"Since IS was defeated, interest in books on Islam has diminished"
Two years have passed since IS was defeated in Mosul. But despite that, parts of the city are still in ruins and hundreds of thousands are yet to return to their homes.
The silence is striking in Mosul's old town.
It's like time has stood still since IS's atrocities, and the air strikes that tried to destroy the terrorist force.
Two years have passed since Mosul was liberated from IS. Photo: Salim Alsabbagh / SVT
However, on a narrow little back alley, surrounded by ruins, is a small sign of life in an otherwise so empty and crushed Mosul.
- IS burned down my entire book store. I had a warehouse close to where we are now and they burned it down completely. I lost thousands of books and was arrested by IS because of specific books, says Dawod Salem."Nobody wants to read about religion"
The bookstore Al Sham has been open for almost a week when SVT News visits it. The bookshelves are not yet fully filled. Some unopened boxes are on the floor.
- Interest in some books has diminished. Books about Islam in general, political Islam or everything about radicalization within Islam. All this has diminished. Instead, people turn to novels and history, and through these books they reflect on what has happened, says Dawod Salem.
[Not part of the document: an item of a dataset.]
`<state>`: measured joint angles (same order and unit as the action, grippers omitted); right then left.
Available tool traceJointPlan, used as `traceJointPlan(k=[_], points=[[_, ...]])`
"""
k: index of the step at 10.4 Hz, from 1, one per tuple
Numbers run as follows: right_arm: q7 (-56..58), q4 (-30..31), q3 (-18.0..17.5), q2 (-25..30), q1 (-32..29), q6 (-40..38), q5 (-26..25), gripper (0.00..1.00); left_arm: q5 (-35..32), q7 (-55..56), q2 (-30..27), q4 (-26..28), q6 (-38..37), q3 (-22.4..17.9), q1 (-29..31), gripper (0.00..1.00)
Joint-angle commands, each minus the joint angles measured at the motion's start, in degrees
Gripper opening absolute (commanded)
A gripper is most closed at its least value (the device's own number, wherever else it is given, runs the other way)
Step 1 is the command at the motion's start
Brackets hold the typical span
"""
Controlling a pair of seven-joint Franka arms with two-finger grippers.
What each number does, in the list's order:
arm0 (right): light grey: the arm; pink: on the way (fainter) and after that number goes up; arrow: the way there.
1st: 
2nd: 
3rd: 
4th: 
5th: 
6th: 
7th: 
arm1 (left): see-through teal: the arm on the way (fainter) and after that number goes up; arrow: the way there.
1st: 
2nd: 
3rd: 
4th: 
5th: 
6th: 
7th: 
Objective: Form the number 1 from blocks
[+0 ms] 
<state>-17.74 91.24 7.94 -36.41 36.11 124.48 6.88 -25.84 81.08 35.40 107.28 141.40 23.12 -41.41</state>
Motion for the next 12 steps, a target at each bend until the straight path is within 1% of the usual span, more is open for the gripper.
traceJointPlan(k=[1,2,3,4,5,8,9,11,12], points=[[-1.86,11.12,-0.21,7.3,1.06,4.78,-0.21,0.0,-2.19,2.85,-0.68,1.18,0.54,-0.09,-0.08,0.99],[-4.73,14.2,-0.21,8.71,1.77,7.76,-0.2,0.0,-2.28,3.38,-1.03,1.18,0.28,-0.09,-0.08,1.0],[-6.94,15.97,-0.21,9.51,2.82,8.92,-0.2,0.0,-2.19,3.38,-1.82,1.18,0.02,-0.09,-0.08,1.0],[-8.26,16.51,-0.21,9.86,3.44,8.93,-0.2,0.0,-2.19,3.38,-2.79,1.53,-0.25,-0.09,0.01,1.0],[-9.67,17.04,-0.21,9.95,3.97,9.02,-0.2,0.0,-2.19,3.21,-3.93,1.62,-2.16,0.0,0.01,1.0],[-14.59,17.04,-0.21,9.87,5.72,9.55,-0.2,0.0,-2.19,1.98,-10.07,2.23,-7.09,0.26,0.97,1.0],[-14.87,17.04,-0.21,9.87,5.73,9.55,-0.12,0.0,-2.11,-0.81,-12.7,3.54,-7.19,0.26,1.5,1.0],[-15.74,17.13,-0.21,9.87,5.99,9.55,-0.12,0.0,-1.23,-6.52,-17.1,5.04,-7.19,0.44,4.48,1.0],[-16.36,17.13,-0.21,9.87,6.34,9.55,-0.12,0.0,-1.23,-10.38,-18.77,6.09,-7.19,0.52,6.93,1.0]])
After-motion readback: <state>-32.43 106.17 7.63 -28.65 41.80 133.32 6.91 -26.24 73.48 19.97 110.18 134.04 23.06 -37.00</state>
"If I didn't believe in the future, I wouldn't have opened a book store again," says Dawod Salem. Photo: Salim Alsabbagh / SVT
In addition to burning books, much literature was also banned by IS.
"This is a book about ethnic nationalism, which is about the social structure of nations," says Dawod Salem, and extends to it.
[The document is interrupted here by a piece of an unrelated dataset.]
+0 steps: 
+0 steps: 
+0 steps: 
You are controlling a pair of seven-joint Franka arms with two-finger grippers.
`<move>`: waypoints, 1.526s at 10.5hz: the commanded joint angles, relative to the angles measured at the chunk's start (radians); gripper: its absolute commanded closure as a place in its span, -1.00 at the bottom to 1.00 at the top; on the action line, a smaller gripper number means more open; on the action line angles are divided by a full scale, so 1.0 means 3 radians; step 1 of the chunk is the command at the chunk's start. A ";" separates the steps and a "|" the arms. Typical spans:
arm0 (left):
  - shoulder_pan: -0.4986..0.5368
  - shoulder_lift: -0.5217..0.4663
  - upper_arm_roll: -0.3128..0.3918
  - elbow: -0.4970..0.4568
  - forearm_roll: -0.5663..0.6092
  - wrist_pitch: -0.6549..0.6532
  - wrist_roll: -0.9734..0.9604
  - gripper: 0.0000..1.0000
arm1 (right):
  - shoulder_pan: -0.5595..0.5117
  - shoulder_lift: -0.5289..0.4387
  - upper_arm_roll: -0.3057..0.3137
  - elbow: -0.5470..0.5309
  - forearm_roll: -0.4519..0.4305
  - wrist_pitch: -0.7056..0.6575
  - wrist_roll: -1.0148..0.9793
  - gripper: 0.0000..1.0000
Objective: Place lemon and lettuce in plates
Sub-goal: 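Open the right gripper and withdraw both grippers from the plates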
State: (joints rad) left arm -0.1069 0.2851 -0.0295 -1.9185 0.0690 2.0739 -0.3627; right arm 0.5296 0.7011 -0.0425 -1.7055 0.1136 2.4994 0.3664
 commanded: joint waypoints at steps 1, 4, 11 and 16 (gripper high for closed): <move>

- It was banned by IS. For they believe that Islam has united all nations under one umbrella. That everyone should be Muslims, that the whole world must be Muslims. They do not believe in religious freedom or other social structures, he says.Bodies buried in the masses
Tens of thousands of buildings are completely destroyed. Photo: Salim Alsabbagh / SVT
However, life is far from back in Mosul. Tens of thousands of buildings are still completely bombed.
- Come up and see if you want, there are still bodies here, says Aedan, who works with carrying boulders and debris from a, apparently, old three-storey house.
More than 7,000 people live in this refugee camp, located one hour outside Mosul. Photo: Salim Alsabbagh / SVT
More than 300,000 Mosul residents still live today as internal refugees and cannot return to their homes. They can't afford to build up their past lives before IS terror, and there are no jobs to look for for anyone who wants to make money.
- I've lived there almost all my life, from 1967 until we left. Go and look at old Mosul and see how it turned out. When we talk about it we cry. The old Mosul was humane and nice, but now it is destroyed, says Mona Saleh Abdel Qader who lives in a refugee camp just an hour away from Mosul.
Mona Saleh Abdel Qader's home was occupied by IS and then destroyed in an air raid, she says. Photo: Salim Alsabbagh / SVT The Mosul people betray
The Iraqi government has appealed to the international community for help with reconstruction. Many of the resources they have received so far have gone to, among other things, mine clearance, they say.
But the Mosul people feel forgotten and betrayed by the Iraqi authorities.
- The government does not care about this country. Two years have passed. Tell me, what did they do? Responsible and elected politicians have not even thought about contributing a monthly salary to build the wall of this mosque. God's house for Muslims, Zaki Abdul Rahim says, pointing across the street.
Zaki Abdul Rahim (right) is disappointed by the Iraqi authorities. Photo: Salim Alsabbagh / SVT
One of the first symbolic acts IS did when they proclaimed their caliphate in the summer of 2014 was to preach in the historic al-Nurim Mosque. It is also the only time the leader and caliph Abu Bakr al-Baghdadi appeared in public.
The last terror group to do before they were defeated in Mosul was to blow up the same mosque.
On the dome of al-Nurism Mosque, someone scribbled "fuck IS". Photo: Salim Alsabbagh / SVT
Zaki Abdul Rahim has taken protection from the baking sun. Next to al-Nurimoschen, he sells petrol bottles. One and a half liters costs 1,500 Iraqi dinars, equivalent to SEK 12.
- You get sad. How can I describe the feeling, when you grew up here and lived and there were good times. No one has seen what we have seen, and no one in charge cares about us, says Zakhey Abdul Rahim and takes a deep flare from his cigarette."I want to give life to the street"
The heat in Mosul is almost unbearable. As soon as a wind blow comes, it is like opening an oven door.
- Mosul will never get back to his old soul. Neither the remains nor their own people. It's over, says teacher Hossein Abu Abbass.
The old town of Mosul is still in ruins. Photo: Salim Alsabbagh / SVT
However, Dawod Salem is not as skeptical. With his newly opened bookstore, he is one of the few Mosul residents who believes it is possible to re-ignite the city's spark.
- If I didn't believe in the future, I wouldn't have opened again. But I am here from morning to afternoon and I open even if I do not sell anything. It is to show presence and give life to Najafigatan again, he says.